> **WORK REQUIRED**
Leaving out all pictures, write out word for word the lines from the one containing "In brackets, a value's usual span" to the end of the data below.

———

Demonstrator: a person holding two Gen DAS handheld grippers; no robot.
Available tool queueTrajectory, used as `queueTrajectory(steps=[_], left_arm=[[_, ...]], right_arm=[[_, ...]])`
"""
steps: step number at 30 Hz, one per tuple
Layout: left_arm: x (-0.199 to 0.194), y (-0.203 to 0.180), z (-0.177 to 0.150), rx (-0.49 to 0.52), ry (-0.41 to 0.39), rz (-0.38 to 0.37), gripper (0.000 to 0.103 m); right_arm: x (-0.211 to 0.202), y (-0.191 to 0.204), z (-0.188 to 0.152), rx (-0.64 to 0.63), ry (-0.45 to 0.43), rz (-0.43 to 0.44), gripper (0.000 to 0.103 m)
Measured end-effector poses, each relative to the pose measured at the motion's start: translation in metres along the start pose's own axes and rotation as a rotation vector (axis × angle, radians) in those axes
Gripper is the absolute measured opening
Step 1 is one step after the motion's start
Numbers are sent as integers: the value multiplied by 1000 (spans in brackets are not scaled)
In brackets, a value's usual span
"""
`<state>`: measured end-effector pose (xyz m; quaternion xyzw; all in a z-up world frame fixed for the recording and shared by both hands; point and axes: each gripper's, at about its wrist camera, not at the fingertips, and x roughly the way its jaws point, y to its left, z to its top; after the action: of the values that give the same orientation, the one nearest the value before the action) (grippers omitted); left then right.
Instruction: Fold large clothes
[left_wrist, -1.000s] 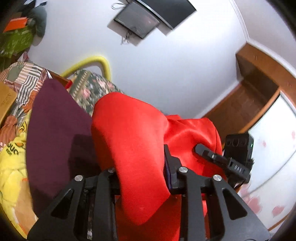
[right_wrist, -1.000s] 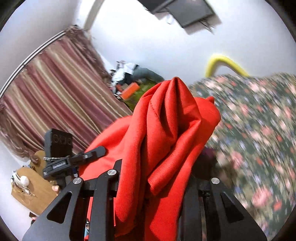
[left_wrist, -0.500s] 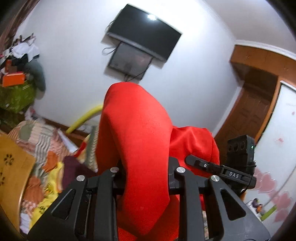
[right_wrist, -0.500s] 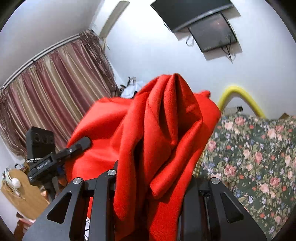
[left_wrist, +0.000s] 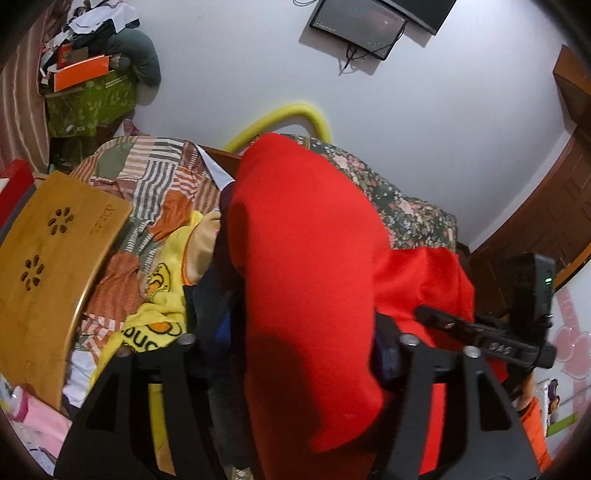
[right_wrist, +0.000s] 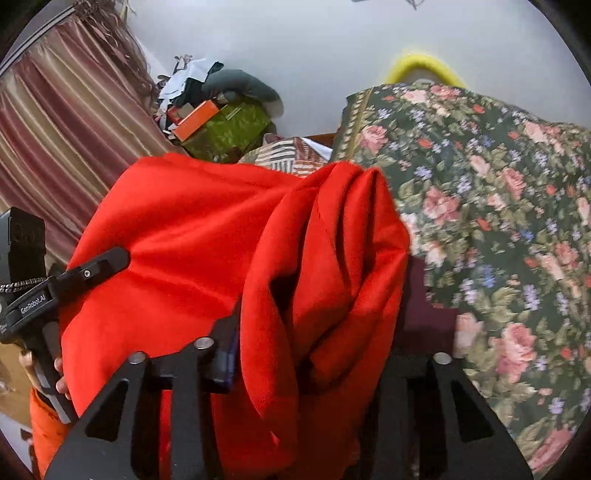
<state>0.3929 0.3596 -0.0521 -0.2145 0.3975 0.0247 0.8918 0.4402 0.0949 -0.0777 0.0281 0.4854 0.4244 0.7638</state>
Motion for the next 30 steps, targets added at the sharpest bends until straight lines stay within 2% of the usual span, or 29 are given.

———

> **OUTPUT FOR THIS EXERCISE**
In brackets, a value's usual span
"""
`<state>`: measured end-effector pose (xyz m; quaternion xyzw; all in a z-up world frame fixed for the recording and shared by both hands; point and axes: each gripper's, at about its wrist camera, not at the fingertips, and x roughly the way its jaws point, y to its left, z to its top; after the action: of the values that give the same orientation, the one nearest the value before the action) (grippers omitted); left then right.
Instruction: Fold large clothes
[left_wrist, -1.000s] 
[right_wrist, -1.000s] 
[left_wrist, -0.500s] 
[right_wrist, -0.500s] 
[left_wrist, +0.000s] 
[right_wrist, +0.000s] 
<state>0.3929 0.3596 -0.0521 -0.2145 0.3975 0.0247 0.8918 0.4402 0.0949 -0.0777 0.0281 0.4854 0.4244 0.7638</state>
Motion for the next 30 steps, targets added at the sharpest bends until straight lines stay within 2% of the usual span, or 29 are given.

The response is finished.